Because the Mileys and Lindsays and Katies and Justins of the celebrity world make poor choices. They do. They are young people. They aren’t that different from your child who mouthed off to you before school this morning, or who shoved the neighbors’ child in anger yesterday, or who refused to finish their homework last night. But we think they are different. We expect more from them because they’re famous. But let us not forget: we, largely, made them that way. We constructed the pedestals, and we hoisted them up onto those pedestals bit by bit. Kids who started out just like any of ours are suddenly supposed to be different. Infallible. Wise beyond their years.

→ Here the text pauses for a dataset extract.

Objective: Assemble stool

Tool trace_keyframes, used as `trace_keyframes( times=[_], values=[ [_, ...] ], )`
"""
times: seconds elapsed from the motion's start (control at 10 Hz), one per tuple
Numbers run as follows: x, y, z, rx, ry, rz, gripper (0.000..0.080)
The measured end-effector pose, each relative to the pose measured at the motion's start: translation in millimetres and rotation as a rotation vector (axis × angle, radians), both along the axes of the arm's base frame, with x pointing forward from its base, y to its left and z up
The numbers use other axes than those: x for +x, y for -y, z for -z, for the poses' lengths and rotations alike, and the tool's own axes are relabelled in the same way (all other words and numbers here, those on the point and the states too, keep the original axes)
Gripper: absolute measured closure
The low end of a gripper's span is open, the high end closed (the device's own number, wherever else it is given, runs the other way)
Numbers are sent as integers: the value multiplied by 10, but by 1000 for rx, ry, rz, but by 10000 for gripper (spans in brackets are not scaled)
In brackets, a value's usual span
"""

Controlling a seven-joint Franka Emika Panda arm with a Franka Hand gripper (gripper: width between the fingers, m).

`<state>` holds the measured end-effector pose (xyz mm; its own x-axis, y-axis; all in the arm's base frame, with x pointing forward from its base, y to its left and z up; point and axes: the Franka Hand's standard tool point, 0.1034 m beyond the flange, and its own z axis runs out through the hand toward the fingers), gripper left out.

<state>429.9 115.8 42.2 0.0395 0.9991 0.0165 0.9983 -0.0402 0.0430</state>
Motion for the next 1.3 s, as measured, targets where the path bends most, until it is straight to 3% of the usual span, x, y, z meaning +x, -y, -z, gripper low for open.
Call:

And so often, we see their poor choices – like promiscuous behavior and drinking and use of drugs, which we made possible for them by placing them in those types of situations – go unpunished in the limelight. The pedestal gets even higher when they mess up, because then the magazines pay even more attention. There are even more images of late-night/early-morning drunken returns to hotel rooms. There are more interviews with slurred speech. There are more cameras following them to catch their stupor and cocky disrespect of rules.
And our kids see it all.
But when someone like Justin Bieber is arrested, I see it as an opportunity. Because that baby face that is plastered all over so many young girls’ bedroom walls? He has a mug shot now. He has a record. He is in trouble, just like our own kids would be if they made the same mistakes. He is taken into custody and words like “underage drinking” and “probation” and “indictment” begin being thrown around where just days earlier, no wrong could be done.
And thankfully, our kids see it all.
I want my daughter to see celebrities held accountable for their actions. I want her to see poor choices receive punishment and correction. I want her to know that because it happened to him – even to Justin, or whoever – it will also happen to her if she goes down that path one day.
It’s not helpful for us, the adults, to stand around saying what huge mistakes young celebrities are making. Our kids won’t pay attention to that. Our words and disapproval of scantily clad young women and vulgar language and overuse of alcohol won’t travel far into the conscience of our children. It has an influence, yes, but I think ultimately, witnessing consequences goes further than our words ever could.
Am I glad that Justin is in trouble? Absolutely not. I’m sad for him. I’m sad he made a mistake that landed him in this situation. I’m sad that our culture’s limitless appetite for celebrity made the fancy car and alcohol more readily available to him. I’m sad for his parents and family. I am. I don’t want us to condemn Justin or any other young celebrity for his mistakes. I don’t want to boycott him or forbid our kids from listening to him (not because of this, anyway). We need to model grace and pray for him. Despite any evidence to the contrary, we are still the mature adults here. I’m not glad he’s in trouble.no.
But I am thankful that someone who is larger than life, so to speak, is being held to the same standards as we would be. I’m thankful that we can see the rules applied across the board. (That is, of course, assuming his expensive attorney doesn’t pull strings to get him off the hook.)
And if we, in the checkout line, should see Justin’s mug shot on the front of a magazine, I will point it out to my daughter and use it as a teachable moment. That’s what this is, or should be, for all of us.
Let us learn from our own mistakes.
Let us accept the consequences of our actions.
And let us not condemn anyone else for their own poor choices.